Grouping and Sub-Grouping CSV data in Python

Question

This is my sample dataset in a CSV format:

Column[1], Column[2], Account, CostCentre, Rate, Ex VAT,  VAT
000000000, 00000000,  4200213,    G1023,       0, 10.50,  0.0
000000000, 00000000,  4200213,    G1023,      20, 10.50,  2.1
000000000, 00000000,  4200213,    G1023,       0, 10.50,  0.0
000000000, 00000000,  4200213,    G1023,      20, 10.50,  2.1

I am trying to create an output file that focuses on the account number and further groups it by Cost Centre and Tax Rate, therefore, anything that has the account number 4200213 needs to be included in the output else all other rows can be ignored.

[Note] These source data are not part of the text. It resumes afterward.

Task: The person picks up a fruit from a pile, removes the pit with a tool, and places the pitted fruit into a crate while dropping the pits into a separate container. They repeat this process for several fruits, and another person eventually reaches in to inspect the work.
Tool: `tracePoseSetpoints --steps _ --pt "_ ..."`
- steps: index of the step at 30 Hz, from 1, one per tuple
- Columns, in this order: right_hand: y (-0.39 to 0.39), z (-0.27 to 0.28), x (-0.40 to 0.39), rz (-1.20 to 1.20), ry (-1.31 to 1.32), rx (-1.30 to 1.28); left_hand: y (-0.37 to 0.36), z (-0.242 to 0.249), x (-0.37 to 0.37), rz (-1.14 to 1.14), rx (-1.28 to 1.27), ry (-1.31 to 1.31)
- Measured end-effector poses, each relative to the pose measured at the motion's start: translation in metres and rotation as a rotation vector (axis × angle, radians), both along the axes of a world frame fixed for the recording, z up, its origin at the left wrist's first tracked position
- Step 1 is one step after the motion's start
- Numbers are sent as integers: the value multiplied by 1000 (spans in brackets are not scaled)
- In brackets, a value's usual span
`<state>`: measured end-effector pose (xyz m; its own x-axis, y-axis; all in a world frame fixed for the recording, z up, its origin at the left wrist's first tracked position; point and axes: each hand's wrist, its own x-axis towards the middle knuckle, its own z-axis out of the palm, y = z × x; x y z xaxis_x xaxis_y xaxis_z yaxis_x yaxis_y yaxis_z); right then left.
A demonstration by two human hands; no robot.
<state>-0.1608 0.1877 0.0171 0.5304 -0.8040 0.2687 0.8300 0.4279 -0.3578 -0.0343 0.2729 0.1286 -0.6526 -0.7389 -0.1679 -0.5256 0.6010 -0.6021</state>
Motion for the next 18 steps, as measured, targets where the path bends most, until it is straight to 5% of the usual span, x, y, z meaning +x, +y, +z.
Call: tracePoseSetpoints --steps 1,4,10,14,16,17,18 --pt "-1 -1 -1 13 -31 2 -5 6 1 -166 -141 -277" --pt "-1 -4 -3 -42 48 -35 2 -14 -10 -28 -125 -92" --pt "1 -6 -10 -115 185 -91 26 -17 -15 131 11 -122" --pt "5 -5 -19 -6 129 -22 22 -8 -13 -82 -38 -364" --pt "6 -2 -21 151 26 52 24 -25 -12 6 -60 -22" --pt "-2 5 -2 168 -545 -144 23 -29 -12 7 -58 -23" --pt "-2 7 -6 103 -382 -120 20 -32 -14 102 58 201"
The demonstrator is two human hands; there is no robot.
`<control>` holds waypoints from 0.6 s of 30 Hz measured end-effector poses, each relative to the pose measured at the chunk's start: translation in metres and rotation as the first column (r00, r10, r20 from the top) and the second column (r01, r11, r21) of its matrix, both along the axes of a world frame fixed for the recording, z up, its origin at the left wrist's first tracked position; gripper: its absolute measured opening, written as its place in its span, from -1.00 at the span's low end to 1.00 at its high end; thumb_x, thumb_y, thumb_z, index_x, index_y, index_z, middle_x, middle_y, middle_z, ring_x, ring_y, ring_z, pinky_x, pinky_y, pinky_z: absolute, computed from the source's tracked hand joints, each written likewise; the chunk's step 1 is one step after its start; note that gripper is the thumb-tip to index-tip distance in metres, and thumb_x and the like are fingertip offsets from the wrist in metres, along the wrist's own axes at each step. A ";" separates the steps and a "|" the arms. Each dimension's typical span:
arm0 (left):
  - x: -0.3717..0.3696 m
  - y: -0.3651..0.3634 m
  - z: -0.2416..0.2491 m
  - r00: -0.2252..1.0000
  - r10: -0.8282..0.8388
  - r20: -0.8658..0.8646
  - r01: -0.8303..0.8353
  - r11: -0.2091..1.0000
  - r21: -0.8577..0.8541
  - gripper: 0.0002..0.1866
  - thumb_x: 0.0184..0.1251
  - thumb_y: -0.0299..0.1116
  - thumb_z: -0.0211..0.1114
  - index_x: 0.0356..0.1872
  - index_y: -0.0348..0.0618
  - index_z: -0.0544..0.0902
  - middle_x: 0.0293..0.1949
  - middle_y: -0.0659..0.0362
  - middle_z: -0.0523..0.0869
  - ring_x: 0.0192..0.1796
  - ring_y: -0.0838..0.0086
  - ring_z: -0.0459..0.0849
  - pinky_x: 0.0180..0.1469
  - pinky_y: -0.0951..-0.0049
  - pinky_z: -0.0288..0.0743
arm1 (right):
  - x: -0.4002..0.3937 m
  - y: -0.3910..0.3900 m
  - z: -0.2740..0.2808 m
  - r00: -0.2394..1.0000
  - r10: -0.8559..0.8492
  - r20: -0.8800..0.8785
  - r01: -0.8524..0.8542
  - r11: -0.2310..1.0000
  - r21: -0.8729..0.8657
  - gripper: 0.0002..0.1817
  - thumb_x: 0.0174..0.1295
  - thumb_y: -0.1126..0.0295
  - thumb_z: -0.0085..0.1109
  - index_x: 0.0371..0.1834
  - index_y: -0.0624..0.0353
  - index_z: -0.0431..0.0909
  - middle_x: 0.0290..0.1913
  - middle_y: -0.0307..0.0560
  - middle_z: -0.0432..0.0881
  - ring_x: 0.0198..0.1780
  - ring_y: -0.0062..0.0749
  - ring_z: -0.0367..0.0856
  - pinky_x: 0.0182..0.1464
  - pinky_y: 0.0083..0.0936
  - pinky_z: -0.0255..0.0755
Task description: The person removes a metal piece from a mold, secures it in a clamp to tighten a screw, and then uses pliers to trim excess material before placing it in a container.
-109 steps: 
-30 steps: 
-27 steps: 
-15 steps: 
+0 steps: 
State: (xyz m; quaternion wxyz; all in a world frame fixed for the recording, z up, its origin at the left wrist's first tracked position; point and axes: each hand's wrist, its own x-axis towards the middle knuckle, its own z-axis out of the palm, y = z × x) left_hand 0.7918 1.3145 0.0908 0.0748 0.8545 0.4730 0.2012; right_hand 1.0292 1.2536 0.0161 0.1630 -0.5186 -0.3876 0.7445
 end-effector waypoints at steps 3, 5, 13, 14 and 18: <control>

Secondly, if the Cost Centre is being repeated let's say in this instance G1023, I want the python script to establish whether the Tax Rates match and if so I want the output file to group it together by Rate and sum up the total Ex VAT and VAT cost in such a way that the desired result should be as follows:

Cost Centre, Rate, Ex VAT, VAT, In VAT

      G1023,    0,     21,   0,    21     
      G1023,   20,     21, 4.2,    25.20

I've been trying to figure it out but without any success. My current code goes as follows:

import os
import sys
import csv

os.path.dirname = "./"
InputFile_name = "Book1.csv"
InputFile = csv.reader(open(InputFile_name, "r"))
OutputFile_name = "Journal.csv"
OutputFile = open(OutputFile_name, "w")
mydict = []

OutputFile.write("Cost Centre, Tax Rate, Total Ex VAT, VAT, Total In VAT\n")

for line in InputFile:
    if line[2] == "4200213":
        Cost_Centre = line[3]
        Rate = line[4]
        Ex_VAT = line[5]
        VAT = line[6]
        if Cost_Centre in mydict:
            continue
        else:
            mydict.append(Cost_Centre)

        for item in mydict:
            if item in Cost_Centre and Rate == "0":
                Ex_VAT += Ex_VAT
                VAT+= VAT
                In_VAT = Ex_VAT + VAT
            elif item in Cost_Centre and Rate == "20":
                Ex_VAT += Ex_VAT
                VAT+= VAT
                In_VAT = Ex_VAT + VAT
            OutputFile.write(",".join([Cost_Centre,Rate,Ex_VAT,VAT,In_VAT+"\n"]))
OutputFile.close()
print "Finished."
sys.exit()

The script works but I am too far from getting the desired results. And as you'd have figured out that I am not very good at python so would appreciate if rather than just pointing out the mistake if you could make amendments on the script and provide me with the whole script please with some explanation as to what I am doing wrong.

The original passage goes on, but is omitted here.